I nudge my toes back into the stirrups and get a better grip on the reins with my left hand. The fingers of my right hand are still twisted through Lordy's wild mane. Lord of the Fires feels like he could explode at any moment. Stripes of white lather mark sweaty lines where the reins run alongside his neck.

“Settle down, settle down,” the guy on the ground murmurs through clenched teeth.

“Let him go,” I say. The gray has been led away. I'm pretty sure that if I can let Lordy move again, he'll feel happier. For all Lordy knows, the gray was escaping from a saber-toothed tiger, and the only sensible thing to do was run away. We humans like to think we are in charge, but horses are big strong prey animals. Their best defense is to run faster than whatever is chasing them. God help the rider who thinks it's actually possible to reason with a horse in flight mode.

“Let go!” I say again.

“You sure?”

“I'm fine.” My heart hammers in my chest. “I'm fine,” I repeat a little louder. Some of the other riders have started moving again, even though the all-clear buzzer hasn't sounded. I'm not the only one having trouble controlling my horse.
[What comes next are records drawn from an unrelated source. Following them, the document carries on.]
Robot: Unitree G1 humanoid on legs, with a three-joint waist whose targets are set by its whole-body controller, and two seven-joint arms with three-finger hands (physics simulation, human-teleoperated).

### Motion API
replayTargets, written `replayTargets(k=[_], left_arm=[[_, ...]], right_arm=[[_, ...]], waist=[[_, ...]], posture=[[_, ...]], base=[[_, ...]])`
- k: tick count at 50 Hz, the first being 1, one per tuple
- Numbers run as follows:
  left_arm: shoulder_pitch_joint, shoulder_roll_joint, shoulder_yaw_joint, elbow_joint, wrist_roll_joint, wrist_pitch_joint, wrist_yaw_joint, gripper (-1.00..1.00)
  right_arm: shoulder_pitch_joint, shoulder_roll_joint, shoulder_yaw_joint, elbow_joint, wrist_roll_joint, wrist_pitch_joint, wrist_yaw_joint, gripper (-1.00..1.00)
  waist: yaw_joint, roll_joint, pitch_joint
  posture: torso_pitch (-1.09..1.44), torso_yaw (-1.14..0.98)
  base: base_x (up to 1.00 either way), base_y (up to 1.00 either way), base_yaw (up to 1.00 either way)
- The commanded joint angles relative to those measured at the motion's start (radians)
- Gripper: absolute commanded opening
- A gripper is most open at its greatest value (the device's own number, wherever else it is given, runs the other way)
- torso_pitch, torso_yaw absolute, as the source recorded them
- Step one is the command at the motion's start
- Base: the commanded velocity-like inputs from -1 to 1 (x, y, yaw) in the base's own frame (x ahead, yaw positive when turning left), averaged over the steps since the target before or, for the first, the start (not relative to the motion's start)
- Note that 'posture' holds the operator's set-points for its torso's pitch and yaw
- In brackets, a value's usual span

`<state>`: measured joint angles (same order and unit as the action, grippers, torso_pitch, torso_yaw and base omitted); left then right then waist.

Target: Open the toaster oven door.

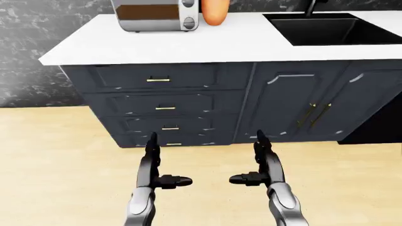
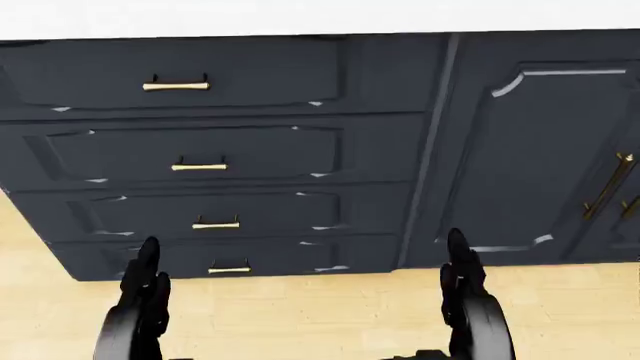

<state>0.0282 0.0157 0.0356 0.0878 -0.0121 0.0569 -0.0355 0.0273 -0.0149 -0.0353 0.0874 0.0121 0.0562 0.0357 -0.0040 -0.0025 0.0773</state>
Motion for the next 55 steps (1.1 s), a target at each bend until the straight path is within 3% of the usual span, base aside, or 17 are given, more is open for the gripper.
replayTargets(k=[1, 3, 5, 7, 8, 20, 24, 41, 47, 48, 51, 55], left_arm=[[-0.056, 0.01, 0.008, -0.128, -0.006, 0.01, 0.004, 1.0], [-0.066, 0.012, 0.01, -0.12, -0.003, 0.012, 0.003, 1.0], [-0.074, 0.014, 0.014, -0.138, 0.0, 0.045, 0.008, 1.0], [-0.09, 0.017, 0.022, -0.122, -0.003, 0.046, 0.011, 1.0], [-0.097, 0.018, 0.022, -0.111, -0.003, 0.041, 0.009, 1.0], [-0.145, 0.042, 0.047, -0.292, -0.011, 0.228, 0.002, 1.0], [-0.174, 0.056, 0.062, -0.413, -0.014, 0.348, 0.001, 1.0], [-0.389, 0.172, 0.174, -0.666, -0.066, 0.697, -0.013, 1.0], [-0.425, 0.198, 0.184, -0.727, -0.093, 0.769, -0.004, 1.0], [-0.44, 0.203, 0.186, -0.728, -0.097, 0.782, -0.002, 1.0], [-0.439, 0.201, 0.181, -0.747, -0.102, 0.794, 0.004, 1.0], [-0.429, 0.194, 0.175, -0.74, -0.103, 0.779, 0.005, 1.0]], right_arm=[[-0.02, -0.004, 0.01, -0.15, 0.0, -0.01, 0.007, 1.0], [-0.024, -0.005, 0.004, -0.164, 0.004, 0.002, 0.009, 1.0], [-0.033, -0.007, -0.004, -0.174, 0.007, 0.017, 0.009, 1.0], [-0.036, -0.008, -0.009, -0.184, 0.008, 0.035, 0.007, 1.0], [-0.041, -0.009, -0.012, -0.187, 0.01, 0.041, 0.005, 1.0], [-0.106, -0.024, -0.035, -0.335, 0.02, 0.201, -0.016, 1.0], [-0.152, -0.038, -0.055, -0.396, 0.034, 0.269, -0.021, 1.0], [-0.378, -0.097, -0.084, -0.598, 0.065, 0.556, -0.051, 1.0], [-0.432, -0.11, -0.089, -0.628, 0.087, 0.61, -0.065, 1.0], [-0.442, -0.112, -0.091, -0.635, 0.092, 0.621, -0.067, 1.0], [-0.438, -0.107, -0.086, -0.638, 0.1, 0.608, -0.072, 1.0], [-0.434, -0.107, -0.088, -0.644, 0.11, 0.608, -0.071, 1.0]], waist=[[-0.002, -0.008, -0.001], [0.005, -0.001, -0.064], [0.003, -0.007, -0.02], [0.005, -0.008, -0.07], [0.006, -0.008, -0.075], [0.007, -0.003, -0.091], [0.007, -0.002, -0.095], [0.007, 0.002, -0.081], [0.007, 0.003, -0.074], [0.007, 0.008, -0.092], [0.008, 0.011, -0.058], [0.005, -0.004, -0.041]], posture=[[0.0, 0.0], [0.0, 0.0], [0.0, 0.0], [0.0, 0.0], [0.0, 0.0], [0.0, 0.0], [0.0, 0.0], [0.0, 0.0], [0.0, 0.0], [0.0, 0.0], [0.0, 0.0], [0.0, 0.0]], base=[[0.0, 0.0, 0.0], [0.0, 0.0, 0.0], [0.0, 0.0, 0.0], [0.0, 0.0, 0.0], [0.0, 0.0, 0.0], [0.0, 0.0, 0.0], [0.0, 0.0, 0.0], [0.0, 0.0, 0.0], [0.0, 0.0, 0.0], [0.05, 0.0, 0.0], [0.13, 0.0, 0.0], [0.16, 0.0, 0.0]])
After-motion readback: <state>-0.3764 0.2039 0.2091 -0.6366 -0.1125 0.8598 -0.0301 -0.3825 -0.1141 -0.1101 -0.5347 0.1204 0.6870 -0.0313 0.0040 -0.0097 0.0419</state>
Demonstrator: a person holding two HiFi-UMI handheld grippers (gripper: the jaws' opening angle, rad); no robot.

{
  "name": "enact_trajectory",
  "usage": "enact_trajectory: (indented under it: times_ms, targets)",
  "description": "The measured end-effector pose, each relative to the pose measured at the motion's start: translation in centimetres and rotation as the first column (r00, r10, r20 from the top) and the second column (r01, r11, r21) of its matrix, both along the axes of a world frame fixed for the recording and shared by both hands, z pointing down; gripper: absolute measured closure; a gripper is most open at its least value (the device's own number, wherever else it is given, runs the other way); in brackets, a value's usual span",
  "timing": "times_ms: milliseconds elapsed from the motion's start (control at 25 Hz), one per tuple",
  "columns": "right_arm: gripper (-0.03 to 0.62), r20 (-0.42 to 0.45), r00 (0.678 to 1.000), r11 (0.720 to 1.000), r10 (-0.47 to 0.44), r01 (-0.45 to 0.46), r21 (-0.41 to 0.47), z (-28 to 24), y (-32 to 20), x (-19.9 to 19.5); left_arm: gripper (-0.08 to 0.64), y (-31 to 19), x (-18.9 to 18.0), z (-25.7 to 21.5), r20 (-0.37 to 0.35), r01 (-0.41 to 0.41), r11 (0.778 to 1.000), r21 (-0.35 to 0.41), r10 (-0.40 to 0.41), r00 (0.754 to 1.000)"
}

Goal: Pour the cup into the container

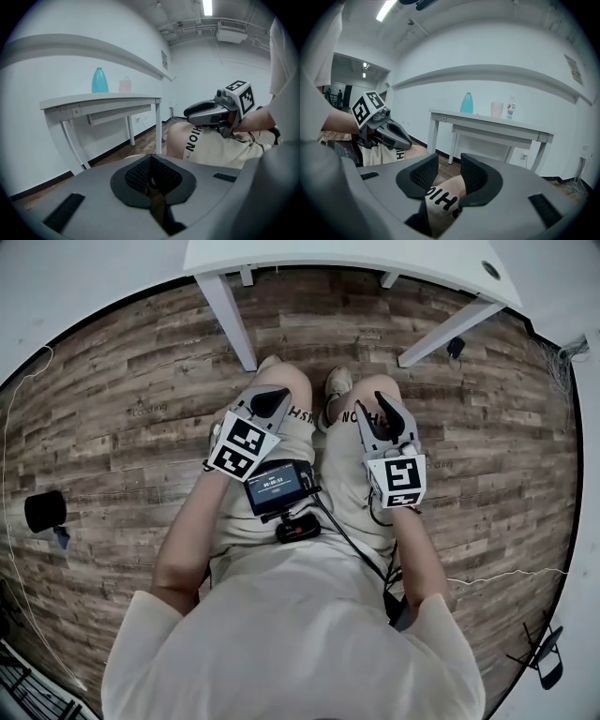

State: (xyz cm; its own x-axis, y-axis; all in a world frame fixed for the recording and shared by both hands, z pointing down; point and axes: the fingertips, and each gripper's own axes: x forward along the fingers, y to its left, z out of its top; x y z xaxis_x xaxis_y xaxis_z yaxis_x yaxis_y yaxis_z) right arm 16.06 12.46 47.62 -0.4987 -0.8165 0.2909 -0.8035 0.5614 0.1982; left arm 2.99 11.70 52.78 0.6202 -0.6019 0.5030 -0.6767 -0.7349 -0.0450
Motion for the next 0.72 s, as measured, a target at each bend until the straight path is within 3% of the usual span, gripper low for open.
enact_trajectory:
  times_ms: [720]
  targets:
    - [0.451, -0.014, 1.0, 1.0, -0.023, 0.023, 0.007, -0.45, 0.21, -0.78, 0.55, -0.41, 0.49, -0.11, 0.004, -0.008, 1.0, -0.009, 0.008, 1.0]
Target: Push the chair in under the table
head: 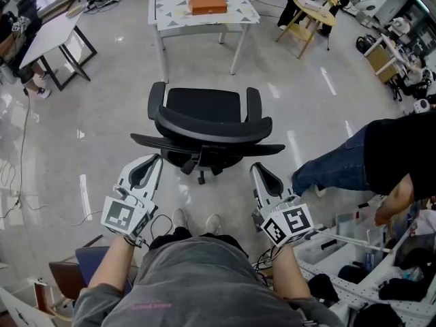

Over on the outside rail, Angie and Taylor, two riders from Doc Masters' barn,
are walking their mounts in small circles. Just being close to the other horses seems to calm Lord of the Fires. He lets out a loud whinny that nearly shakes me out of the saddle. Angie and Taylor see my death grip on the mane and laugh. It's not a mean laugh, more like the kind of laugh that happens after you nearly die, but don't.

“Crazy mare, that gray,” Angie says.

“Don't know why Geoff bothers to keep her in training,” Taylor adds. “She's got a brain the size of a pea.”

The all clear sounds, and the three of us turn our horses and pick up an easy canter on the outside rail. Inside, the faster horses are soon back in gear, manes and tails streaming behind them. We take it easy, Angie and Taylor chatting all the way around the track.